→ **WORK TASK**
Give again, word for word, the lines below that run from the line with "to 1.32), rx" through the line with "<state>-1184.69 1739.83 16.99". Drop the pictures.

→ **INPUT DATA**
- - -
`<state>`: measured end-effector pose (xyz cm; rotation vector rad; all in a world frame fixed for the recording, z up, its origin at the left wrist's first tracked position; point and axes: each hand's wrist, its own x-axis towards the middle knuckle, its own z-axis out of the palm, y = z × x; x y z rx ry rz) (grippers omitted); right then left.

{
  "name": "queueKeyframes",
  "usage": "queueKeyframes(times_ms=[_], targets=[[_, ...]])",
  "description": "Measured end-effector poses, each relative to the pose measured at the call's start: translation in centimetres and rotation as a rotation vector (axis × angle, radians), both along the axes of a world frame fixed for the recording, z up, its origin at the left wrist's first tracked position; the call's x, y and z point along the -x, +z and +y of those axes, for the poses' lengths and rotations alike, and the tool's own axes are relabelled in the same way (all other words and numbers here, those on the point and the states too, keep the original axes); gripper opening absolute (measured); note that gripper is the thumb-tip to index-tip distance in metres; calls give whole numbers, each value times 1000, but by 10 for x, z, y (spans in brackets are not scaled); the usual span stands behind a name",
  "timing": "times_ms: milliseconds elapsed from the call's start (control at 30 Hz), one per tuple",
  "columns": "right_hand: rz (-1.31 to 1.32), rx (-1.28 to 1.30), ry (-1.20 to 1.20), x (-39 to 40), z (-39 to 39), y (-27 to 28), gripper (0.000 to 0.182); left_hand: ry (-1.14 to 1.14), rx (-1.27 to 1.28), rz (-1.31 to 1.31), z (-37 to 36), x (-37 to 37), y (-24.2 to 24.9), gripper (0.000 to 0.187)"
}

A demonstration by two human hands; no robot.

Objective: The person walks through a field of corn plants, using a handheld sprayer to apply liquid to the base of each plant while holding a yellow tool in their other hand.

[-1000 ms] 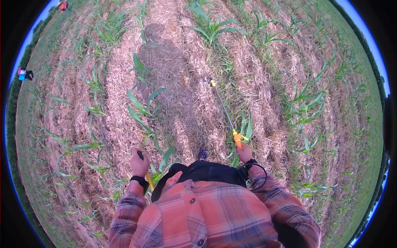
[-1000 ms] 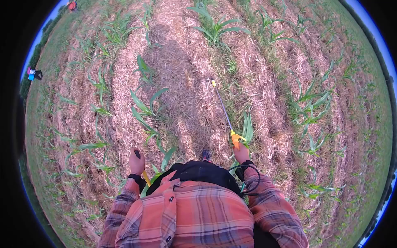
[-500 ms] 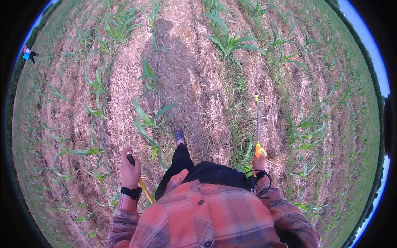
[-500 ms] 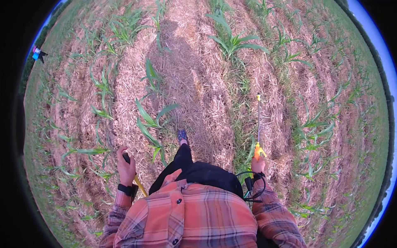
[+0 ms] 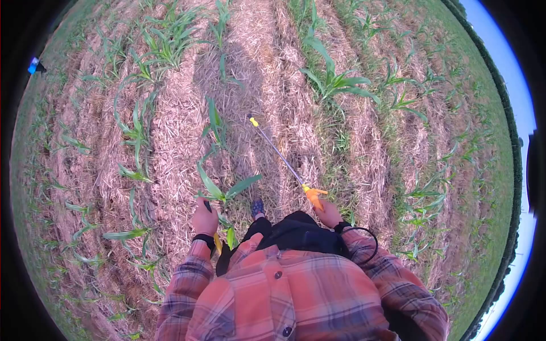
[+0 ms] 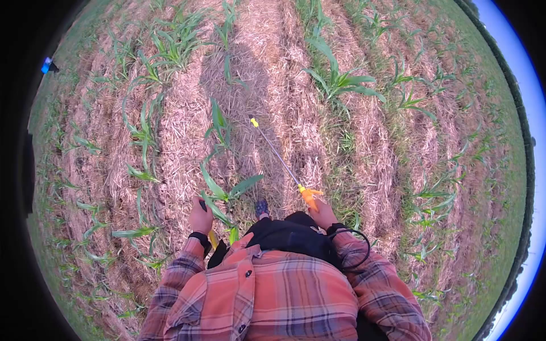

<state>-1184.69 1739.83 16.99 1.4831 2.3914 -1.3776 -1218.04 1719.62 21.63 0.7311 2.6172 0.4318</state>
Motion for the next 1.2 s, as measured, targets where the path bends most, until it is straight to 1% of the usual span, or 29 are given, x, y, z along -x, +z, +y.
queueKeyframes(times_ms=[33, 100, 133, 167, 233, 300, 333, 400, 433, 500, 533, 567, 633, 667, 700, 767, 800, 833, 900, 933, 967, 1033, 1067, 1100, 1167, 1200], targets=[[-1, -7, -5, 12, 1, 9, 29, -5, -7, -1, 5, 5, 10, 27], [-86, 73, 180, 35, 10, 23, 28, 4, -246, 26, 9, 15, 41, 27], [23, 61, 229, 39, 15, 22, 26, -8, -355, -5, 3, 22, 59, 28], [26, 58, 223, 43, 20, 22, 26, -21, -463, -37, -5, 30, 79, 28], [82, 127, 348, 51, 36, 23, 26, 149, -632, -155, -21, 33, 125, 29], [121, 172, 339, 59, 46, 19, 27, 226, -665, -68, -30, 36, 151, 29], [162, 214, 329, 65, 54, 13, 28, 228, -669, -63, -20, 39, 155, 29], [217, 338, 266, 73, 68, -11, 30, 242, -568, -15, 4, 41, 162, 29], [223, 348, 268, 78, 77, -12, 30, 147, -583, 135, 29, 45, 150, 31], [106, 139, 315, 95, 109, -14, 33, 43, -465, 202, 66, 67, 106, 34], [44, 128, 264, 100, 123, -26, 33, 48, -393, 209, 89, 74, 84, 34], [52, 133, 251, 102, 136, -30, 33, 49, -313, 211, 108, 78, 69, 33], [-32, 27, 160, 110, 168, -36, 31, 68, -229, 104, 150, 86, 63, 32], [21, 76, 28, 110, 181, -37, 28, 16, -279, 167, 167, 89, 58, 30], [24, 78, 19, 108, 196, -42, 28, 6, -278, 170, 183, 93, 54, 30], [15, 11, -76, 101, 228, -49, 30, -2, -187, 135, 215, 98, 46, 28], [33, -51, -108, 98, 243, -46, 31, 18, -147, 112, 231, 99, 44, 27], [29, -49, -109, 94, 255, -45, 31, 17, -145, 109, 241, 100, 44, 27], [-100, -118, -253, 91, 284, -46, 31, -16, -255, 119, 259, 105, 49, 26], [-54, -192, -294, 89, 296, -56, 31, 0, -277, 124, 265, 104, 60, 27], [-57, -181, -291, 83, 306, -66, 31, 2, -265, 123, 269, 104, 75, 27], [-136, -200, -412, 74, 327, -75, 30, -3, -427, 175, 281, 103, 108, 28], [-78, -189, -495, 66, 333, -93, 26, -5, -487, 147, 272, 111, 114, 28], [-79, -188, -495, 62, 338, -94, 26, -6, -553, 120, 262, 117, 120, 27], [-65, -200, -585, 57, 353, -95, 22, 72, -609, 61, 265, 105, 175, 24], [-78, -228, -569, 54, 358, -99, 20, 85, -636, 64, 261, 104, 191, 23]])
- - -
→ **EXPECTED OUTPUT**
  "columns": "right_hand: rz (-1.31 to 1.32), rx (-1.28 to 1.30), ry (-1.20 to 1.20), x (-39 to 40), z (-39 to 39), y (-27 to 28), gripper (0.000 to 0.182); left_hand: ry (-1.14 to 1.14), rx (-1.27 to 1.28), rz (-1.31 to 1.31), z (-37 to 36), x (-37 to 37), y (-24.2 to 24.9), gripper (0.000 to 0.187)"
}

A demonstration by two human hands; no robot.

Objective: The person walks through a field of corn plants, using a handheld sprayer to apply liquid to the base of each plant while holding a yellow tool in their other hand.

[-1000 ms] 
[-1000 ms] 
[-500 ms] 
[-500 ms] 
[+0 ms] 
[+0 ms] 

<state>-1184.69 1739.83 16.99 1.4831 2.3914 -1.3776 -1218.04 1719.62 21.63 0.7311 2.6172 0.4318</state>

What the answer needed to say has been said.